К Кутузову провели тотчас.
— Едва отыскал вашу светлость, — доложился Чернышев. — Кого в дороге ни спросишь, где теперь наша главная квартира, пожимают плечами.
— Мюрат загнал свою
И, уставившись единственным зрячим глазом на царского посланца:
— А что, голубчик, в Петербурге не знают еще, что Москва сдана?
— Когда государь отправлял меня к вашей светлости, считалось, что под Москвою нам досталась победа бесспорная.
Кутузов высморкался в платок и пожевал губами. Голос его изменился, словно в горле встал комок:
— Под Бородином французская сила не сокрушила нашу. А вступление неприятеля в Москву не есть еще покорение России. Я счел за лучшее сохранить армию, потеря которой не привела бы к спасению первопрестольной, но могла бы иметь самые плачевные последствия.
— Держава, которая не утратила свою армию, еще не побеждена и вряд ли ее можно поставить на колени. Тому — множество примеров. Если бы вашей светлости удалось перед Аустерлицем убедить государя и австрийских генералов, что спасение армии выгоднее сражения, мы бы избавлены были от конфуза, — напомнил Чернышев главнокомандующему его давнюю боль.

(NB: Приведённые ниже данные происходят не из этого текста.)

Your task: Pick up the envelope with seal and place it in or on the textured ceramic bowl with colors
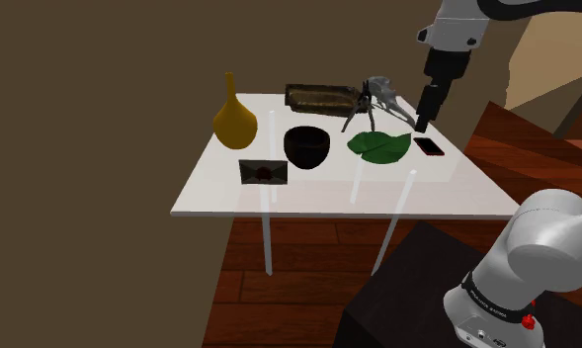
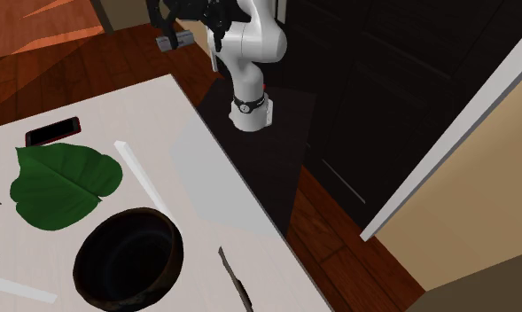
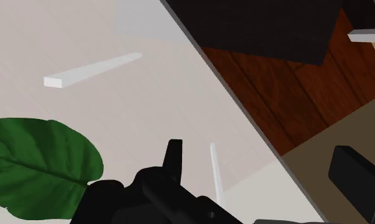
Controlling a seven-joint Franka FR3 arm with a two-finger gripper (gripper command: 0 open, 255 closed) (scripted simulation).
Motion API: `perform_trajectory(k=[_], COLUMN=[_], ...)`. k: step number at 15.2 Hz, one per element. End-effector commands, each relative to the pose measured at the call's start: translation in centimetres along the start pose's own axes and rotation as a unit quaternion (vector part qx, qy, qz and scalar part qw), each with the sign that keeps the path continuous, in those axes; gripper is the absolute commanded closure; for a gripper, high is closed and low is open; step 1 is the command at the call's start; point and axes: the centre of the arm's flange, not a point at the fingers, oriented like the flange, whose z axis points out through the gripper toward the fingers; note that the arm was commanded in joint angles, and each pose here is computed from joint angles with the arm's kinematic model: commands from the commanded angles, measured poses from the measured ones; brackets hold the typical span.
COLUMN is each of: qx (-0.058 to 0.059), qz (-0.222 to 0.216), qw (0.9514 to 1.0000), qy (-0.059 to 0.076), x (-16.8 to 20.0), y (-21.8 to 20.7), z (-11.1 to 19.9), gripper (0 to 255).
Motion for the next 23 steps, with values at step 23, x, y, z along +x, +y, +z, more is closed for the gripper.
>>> perform_trajectory(k=[23], qx=[0.001], qz=[-0.219], qw=[0.9757], qy=[0.013], x=[25.3], y=[-5.7], z=[11.7], gripper=[0])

Кутузов же ничего не ответил, а лишь как-то безвольно махнул рукой. Списал тогда молодой император все побитые орешки на его убеленную сединами, не раз уже пробитую вражескими пулями некогда красивую породистую голову. И крепко запомнил обиду, о которой тогда, в день проигранного боя, сам сраженный лихорадкою в Уржице, не сказал вслух.
Да то его обычная манера, императора — скрывать свои истинные чувства, коли они не разделяются другими. Скрывать до поры. А затем легонько-тихонько избавиться то того, кто как укор, как бельмо в его, императорском, собственном глазу.
Так поступил и с ним, Михайлой Ларионычем — после аустерлицкого поражения сослал в Киев на генерал-губернаторство.
Это потом, когда турок надобно было пожестче скрутить, послал скрепя сердце прославленного генерала их приструнить.
Ну, а на нынешний пост верховного попервоначалу долго не соглашался его, Кутузова, утверждать. Только когда ближайшее окружение да народная молва потребовали поставить над армиями старого полководца, сказал:
— Что ж, воля ваша. Что до меня, то вам известно мое мнение.
Видно, вспомнилось теперь Кутузову и это, коли не стал впадать в разговор.
— Постой, а не тот ли ты Чернышев, что искал меня тогда, под Аустерлицем, среди трех дорог? — всмотрелся светлейший в молодого полковника. — Теперь вижу — ты. Возмужал. Слыхал, при Бонапарте служил, а сейчас при государе? Ну, что мне привез, какой новый рескрипт? Читай же, голубчик.
Бумага с которой сломя голову летел из Петербурга царский флигель-адъютант, была планом дальнейшего ведения войны.